Back Squat 3-3-3-1-1-1
AMRAP 7 Minutes, with no racks:
1, 2, 3.. Push Press 135/95
1, 2, 3.. Burpees
Here’s a minute long clip of some of the 6am crew trying to get the hang of the Wall Ball 2-for-1’s during the WOD on Tuesday.
The 2-for-1 is a less often seen skill, and is not easy to learn. Squat, throw, squat, catch at a blistering pace will mess you up quick. You must be able to perform solid squats, non-stop, while shifting your eyes from the target to ball and back.
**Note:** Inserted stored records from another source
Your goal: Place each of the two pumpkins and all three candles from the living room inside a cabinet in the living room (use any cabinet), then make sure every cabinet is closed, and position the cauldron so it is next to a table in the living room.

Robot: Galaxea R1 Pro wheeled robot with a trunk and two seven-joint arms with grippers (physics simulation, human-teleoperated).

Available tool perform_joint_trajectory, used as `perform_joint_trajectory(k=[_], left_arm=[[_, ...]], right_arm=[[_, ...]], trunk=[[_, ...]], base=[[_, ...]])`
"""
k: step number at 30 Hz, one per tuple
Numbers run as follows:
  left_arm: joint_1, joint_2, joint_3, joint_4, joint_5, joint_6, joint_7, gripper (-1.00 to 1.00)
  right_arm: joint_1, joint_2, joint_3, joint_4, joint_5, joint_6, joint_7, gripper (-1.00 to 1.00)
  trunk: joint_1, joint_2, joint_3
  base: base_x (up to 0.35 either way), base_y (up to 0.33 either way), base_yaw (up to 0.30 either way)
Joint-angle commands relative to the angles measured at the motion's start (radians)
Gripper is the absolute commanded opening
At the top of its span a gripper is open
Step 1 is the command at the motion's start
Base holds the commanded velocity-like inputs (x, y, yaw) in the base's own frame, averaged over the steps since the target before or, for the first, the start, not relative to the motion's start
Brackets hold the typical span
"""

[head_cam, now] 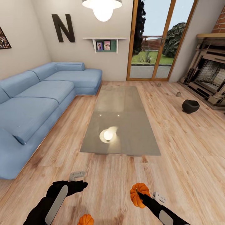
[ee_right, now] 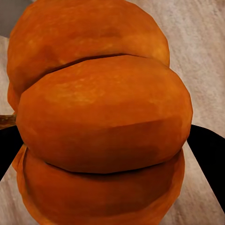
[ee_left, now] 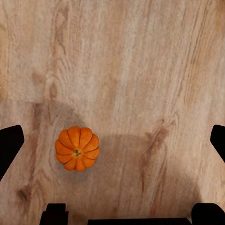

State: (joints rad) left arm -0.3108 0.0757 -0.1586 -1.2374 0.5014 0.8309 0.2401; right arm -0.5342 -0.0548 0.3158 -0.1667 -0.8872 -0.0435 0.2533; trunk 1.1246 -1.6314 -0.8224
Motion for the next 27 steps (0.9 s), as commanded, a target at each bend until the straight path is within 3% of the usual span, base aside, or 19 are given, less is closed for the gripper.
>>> perform_joint_trajectory(k=[1,18,24,27], left_arm=[[-0.001,0.001,-0.002,0.002,0.010,0.002,0.011,1.00],[-0.001,0.001,-0.002,0.010,0.011,0.002,0.012,1.00],[-0.001,0.002,-0.001,0.004,0.011,0.004,0.008,1.00],[-0.001,0.005,0.001,-0.002,0.011,0.007,0.006,1.00]], right_arm=[[-0.001,0.000,0.009,0.000,-0.010,-0.004,0.003,-1.00],[-0.001,0.001,0.013,-0.018,-0.001,-0.004,0.030,-1.00],[-0.001,-0.003,0.065,-0.065,-0.003,0.033,0.193,-1.00],[-0.001,-0.002,0.074,-0.113,-0.002,0.136,0.228,-1.00]], trunk=[[0.004,-0.008,-0.004],[0.069,-0.127,-0.057],[0.092,-0.169,-0.076],[0.104,-0.190,-0.085]], base=[[0.000,0.000,0.000],[0.000,0.000,0.000],[0.000,0.000,0.000],[0.000,0.000,0.000]])
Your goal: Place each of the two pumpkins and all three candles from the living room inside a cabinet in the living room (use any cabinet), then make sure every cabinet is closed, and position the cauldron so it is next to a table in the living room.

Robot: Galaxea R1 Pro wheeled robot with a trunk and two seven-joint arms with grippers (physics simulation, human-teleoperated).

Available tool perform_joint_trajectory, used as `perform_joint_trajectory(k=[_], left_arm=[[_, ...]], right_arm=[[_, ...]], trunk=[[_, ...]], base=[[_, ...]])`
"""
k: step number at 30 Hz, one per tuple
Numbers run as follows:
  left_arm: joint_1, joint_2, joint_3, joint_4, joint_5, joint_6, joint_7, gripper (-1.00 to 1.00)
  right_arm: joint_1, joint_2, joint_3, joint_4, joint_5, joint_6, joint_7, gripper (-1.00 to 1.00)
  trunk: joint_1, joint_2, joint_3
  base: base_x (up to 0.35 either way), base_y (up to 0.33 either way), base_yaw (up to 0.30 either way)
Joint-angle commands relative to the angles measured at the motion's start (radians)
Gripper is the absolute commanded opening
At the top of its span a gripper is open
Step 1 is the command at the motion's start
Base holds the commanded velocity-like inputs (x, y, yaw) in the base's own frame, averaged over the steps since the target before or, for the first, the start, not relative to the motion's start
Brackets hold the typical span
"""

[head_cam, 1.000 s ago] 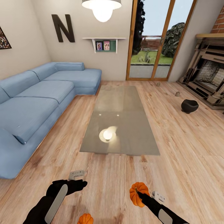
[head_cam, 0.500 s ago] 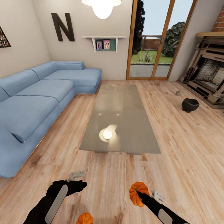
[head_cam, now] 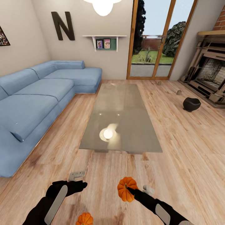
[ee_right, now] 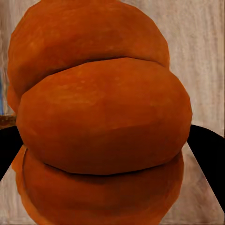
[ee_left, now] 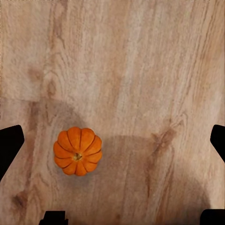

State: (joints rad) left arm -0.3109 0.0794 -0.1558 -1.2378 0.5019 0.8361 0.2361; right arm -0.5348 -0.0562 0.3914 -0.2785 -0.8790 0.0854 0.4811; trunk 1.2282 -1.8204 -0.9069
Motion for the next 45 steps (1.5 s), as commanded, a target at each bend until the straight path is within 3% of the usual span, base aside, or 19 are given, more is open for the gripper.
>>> perform_joint_trajectory(k=[1,5,13,18,25,28,31,34,36,39,42,45], left_arm=[[0.000,0.002,-0.002,-0.002,0.011,0.003,0.010,1.00],[0.000,0.017,0.008,-0.012,0.017,0.007,0.006,1.00],[-0.001,0.049,0.020,-0.037,0.024,0.027,0.003,1.00],[-0.001,0.055,0.021,-0.037,0.024,0.031,0.003,1.00],[-0.003,0.056,0.036,-0.026,0.052,0.032,0.003,1.00],[-0.003,0.058,0.066,-0.018,0.056,0.031,0.001,1.00],[-0.002,0.059,0.091,0.034,0.056,0.030,0.000,1.00],[-0.002,0.070,0.110,0.179,0.051,0.011,-0.003,1.00],[-0.002,0.097,0.118,0.275,0.051,-0.037,-0.047,1.00],[-0.002,0.125,0.121,0.397,0.039,-0.158,-0.230,1.00],[-0.002,0.152,0.122,0.474,0.030,-0.225,-0.371,1.00],[-0.002,0.176,0.122,0.514,0.026,-0.276,-0.439,1.00]], right_arm=[[-0.001,-0.001,-0.001,-0.009,-0.010,0.028,0.002,-1.00],[-0.001,-0.003,-0.004,-0.048,-0.013,0.214,-0.020,-1.00],[-0.011,-0.004,-0.015,-0.122,-0.025,0.455,-0.105,-1.00],[-0.013,-0.007,-0.039,-0.213,-0.027,0.531,-0.132,-1.00],[-0.014,-0.021,-0.060,-0.291,-0.033,0.605,-0.136,-1.00],[-0.014,-0.021,-0.065,-0.377,-0.033,0.658,-0.135,-1.00],[-0.014,-0.021,-0.066,-0.408,-0.032,0.675,-0.138,-1.00],[-0.014,-0.021,-0.066,-0.422,-0.032,0.681,-0.141,-1.00],[-0.014,-0.021,-0.065,-0.427,-0.032,0.682,-0.141,-1.00],[-0.014,-0.022,-0.062,-0.430,-0.032,0.684,-0.142,-1.00],[-0.014,-0.023,-0.061,-0.445,-0.032,0.685,-0.142,-1.00],[-0.014,-0.023,-0.061,-0.547,-0.026,0.723,-0.145,-1.00]], trunk=[[0.004,-0.008,-0.004],[0.019,-0.036,-0.017],[0.050,-0.092,-0.042],[0.069,-0.127,-0.057],[0.096,-0.176,-0.079],[0.107,-0.197,-0.089],[0.119,-0.218,-0.098],[0.130,-0.239,-0.107],[0.138,-0.253,-0.114],[0.150,-0.274,-0.123],[0.161,-0.295,-0.132],[0.173,-0.316,-0.142]], base=[[0.000,0.000,0.000],[0.000,0.000,0.000],[0.000,0.000,0.000],[0.000,0.000,0.000],[0.000,0.000,0.000],[0.000,0.000,0.000],[0.000,0.000,0.000],[0.000,0.000,0.000],[0.000,0.000,0.000],[0.000,0.000,0.000],[0.000,0.000,0.000],[0.000,0.000,0.000]])
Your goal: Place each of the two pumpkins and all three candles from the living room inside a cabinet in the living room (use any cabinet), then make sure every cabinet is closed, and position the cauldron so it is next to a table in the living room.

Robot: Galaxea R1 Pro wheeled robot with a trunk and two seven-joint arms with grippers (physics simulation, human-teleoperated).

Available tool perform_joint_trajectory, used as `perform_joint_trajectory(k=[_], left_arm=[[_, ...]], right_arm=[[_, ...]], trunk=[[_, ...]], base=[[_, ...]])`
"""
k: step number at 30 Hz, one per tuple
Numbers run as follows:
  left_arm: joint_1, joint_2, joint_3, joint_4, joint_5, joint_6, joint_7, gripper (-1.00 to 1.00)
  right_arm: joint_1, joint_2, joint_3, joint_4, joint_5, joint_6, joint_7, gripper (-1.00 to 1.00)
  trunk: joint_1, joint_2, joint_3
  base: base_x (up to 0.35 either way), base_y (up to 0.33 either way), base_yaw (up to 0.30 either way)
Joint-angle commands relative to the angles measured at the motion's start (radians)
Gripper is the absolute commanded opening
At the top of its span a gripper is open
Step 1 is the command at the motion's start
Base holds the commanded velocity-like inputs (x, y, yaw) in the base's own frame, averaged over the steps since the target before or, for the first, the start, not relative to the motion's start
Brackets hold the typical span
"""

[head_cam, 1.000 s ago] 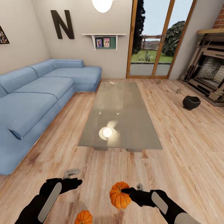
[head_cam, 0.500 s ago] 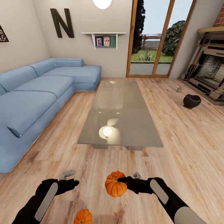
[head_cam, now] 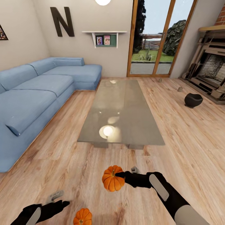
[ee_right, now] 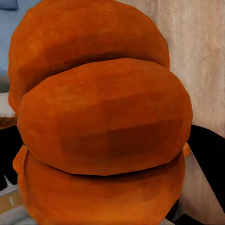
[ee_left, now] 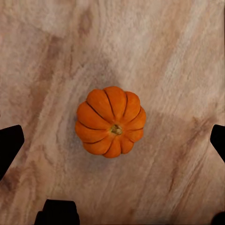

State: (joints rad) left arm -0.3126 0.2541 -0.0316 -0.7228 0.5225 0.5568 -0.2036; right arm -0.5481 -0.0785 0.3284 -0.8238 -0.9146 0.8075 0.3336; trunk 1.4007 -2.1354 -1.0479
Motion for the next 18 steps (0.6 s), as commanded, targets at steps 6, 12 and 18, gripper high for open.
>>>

Think about the 10 general physical skills; cardio, stamina, strength, flexibility, speed, power, coordination, agility, balance and accuracy. Which one could you lack and still be able to do the wall ball well? I think none.
As you watch the video you can see a few things, and keep in mind, all the people in this video are proficient CrossFitters who can squat relatively well, possess good strength, and are generally well rounded athletes. If this isn’t their first time trying this exercise, it’s one of the first and they did a respectable job. With that being said, there are still some range of motion problems going on at both the tops and bottoms of numerous squats here. On a movement this difficult, lets just say the rep police took the day off. It’s important to keep in mind that with things of this nature when you allow yourself to count through questionable reps, you may be effectively scaling the WOD.
Matt and Rena (left) both get into a good rythm and the movement begins to look the way we want it to. In the middle you can see Topher (middle) make a last second block and narrowly aviod taking a med ball to his dome. Shots to the face are common while learing 2-for-1’s, so use a light and soft medicine ball when learning.
My recommendation learning for 2-for-1s is to first make sure you can do regular wall balls really well, then spend some time here and there outside of your WODs playing with the skill and learning it. Use a light ball and focus on continuously squatting. Any break or hesitation from full speed squatting is going to cause a missed rep. Keep your eye on the target while squatting with the ball, and your eye on the ball while the ball is in the air. Your ability to see, and shifting your vision are hugely important on this movement. Throw the ball 6-8 inches higher than usual so you have even more time to see it. If you’re tall like Anne and Topher, the normal height you toss the wall ball will not give you enough hang time to sneak in the extra squat and keep moving in a smooth rhythm.
If you can master the basics of the squat, the wall ball, and eventually the 2-for-1 wall ball, you’ll be way ahead of the pack.